▶ [Work item] For this exercise, restate every line below word for word and drop the images.

━━━━━━━━━━━━━━━━

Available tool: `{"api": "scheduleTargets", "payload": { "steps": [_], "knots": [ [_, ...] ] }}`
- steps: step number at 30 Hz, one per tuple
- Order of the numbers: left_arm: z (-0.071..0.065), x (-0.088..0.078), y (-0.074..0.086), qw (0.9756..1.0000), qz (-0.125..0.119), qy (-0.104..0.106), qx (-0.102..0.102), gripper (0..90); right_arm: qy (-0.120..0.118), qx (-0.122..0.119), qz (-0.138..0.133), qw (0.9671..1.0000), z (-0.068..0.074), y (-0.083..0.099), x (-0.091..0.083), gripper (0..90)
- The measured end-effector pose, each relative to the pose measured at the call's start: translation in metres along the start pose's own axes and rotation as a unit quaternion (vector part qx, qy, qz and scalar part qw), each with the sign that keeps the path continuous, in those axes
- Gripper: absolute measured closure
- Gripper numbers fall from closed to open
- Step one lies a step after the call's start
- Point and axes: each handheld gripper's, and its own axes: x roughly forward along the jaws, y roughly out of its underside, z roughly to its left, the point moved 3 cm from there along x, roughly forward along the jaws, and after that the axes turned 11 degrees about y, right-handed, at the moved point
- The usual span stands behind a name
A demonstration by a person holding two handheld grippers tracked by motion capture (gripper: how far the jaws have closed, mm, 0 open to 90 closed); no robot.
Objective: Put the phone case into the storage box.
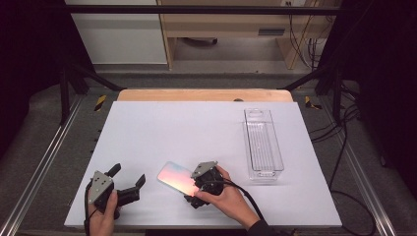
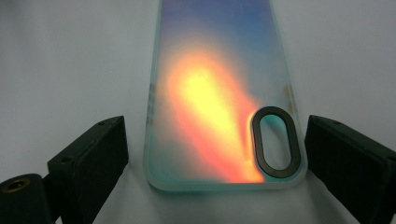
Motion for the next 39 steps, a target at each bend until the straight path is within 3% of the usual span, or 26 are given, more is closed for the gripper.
{"api": "scheduleTargets", "payload": {
  "steps": [7, 22, 39],
  "knots": [
    [-0.0018, -0.0014, -0.002, 0.9999, -0.009, -0.002, 0.013, 3.0, 0.007, -0.004, -0.005, 1.0, 0.0001, -0.0008, 0.0019, 8.4],
    [-0.0023, -0.0004, -0.0016, 0.9998, -0.005, 0.001, 0.017, 3.0, 0.022, -0.013, -0.004, 0.9997, 0.0027, 0.0, 0.0024, 9.8],
    [-0.0043, 0.002, -0.0021, 0.9997, -0.003, 0.006, 0.022, 3.0, 0.02, -0.017, -0.012, 0.9996, 0.0032, 0.0011, 0.0, 17.4]
  ]
}}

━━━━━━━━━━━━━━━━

▶ [Expected answer]
Available tool: `{"api": "scheduleTargets", "payload": { "steps": [_], "knots": [ [_, ...] ] }}`
- steps: step number at 30 Hz, one per tuple
- Order of the numbers: left_arm: z (-0.071..0.065), x (-0.088..0.078), y (-0.074..0.086), qw (0.9756..1.0000), qz (-0.125..0.119), qy (-0.104..0.106), qx (-0.102..0.102), gripper (0..90); right_arm: qy (-0.120..0.118), qx (-0.122..0.119), qz (-0.138..0.133), qw (0.9671..1.0000), z (-0.068..0.074), y (-0.083..0.099), x (-0.091..0.083), gripper (0..90)
- The measured end-effector pose, each relative to the pose measured at the call's start: translation in metres along the start pose's own axes and rotation as a unit quaternion (vector part qx, qy, qz and scalar part qw), each with the sign that keeps the path continuous, in those axes
- Gripper: absolute measured closure
- Gripper numbers fall from closed to open
- Step one lies a step after the call's start
- Point and axes: each handheld gripper's, and its own axes: x roughly forward along the jaws, y roughly out of its underside, z roughly to its left, the point moved 3 cm from there along x, roughly forward along the jaws, and after that the axes turned 11 degrees about y, right-handed, at the moved point
- The usual span stands behind a name
A demonstration by a person holding two handheld grippers tracked by motion capture (gripper: how far the jaws have closed, mm, 0 open to 90 closed); no robot.
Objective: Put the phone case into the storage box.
Motion for the next 39 steps, a target at each bend until the straight path is within 3% of the usual span, or 26 are given, more is closed for the gripper.
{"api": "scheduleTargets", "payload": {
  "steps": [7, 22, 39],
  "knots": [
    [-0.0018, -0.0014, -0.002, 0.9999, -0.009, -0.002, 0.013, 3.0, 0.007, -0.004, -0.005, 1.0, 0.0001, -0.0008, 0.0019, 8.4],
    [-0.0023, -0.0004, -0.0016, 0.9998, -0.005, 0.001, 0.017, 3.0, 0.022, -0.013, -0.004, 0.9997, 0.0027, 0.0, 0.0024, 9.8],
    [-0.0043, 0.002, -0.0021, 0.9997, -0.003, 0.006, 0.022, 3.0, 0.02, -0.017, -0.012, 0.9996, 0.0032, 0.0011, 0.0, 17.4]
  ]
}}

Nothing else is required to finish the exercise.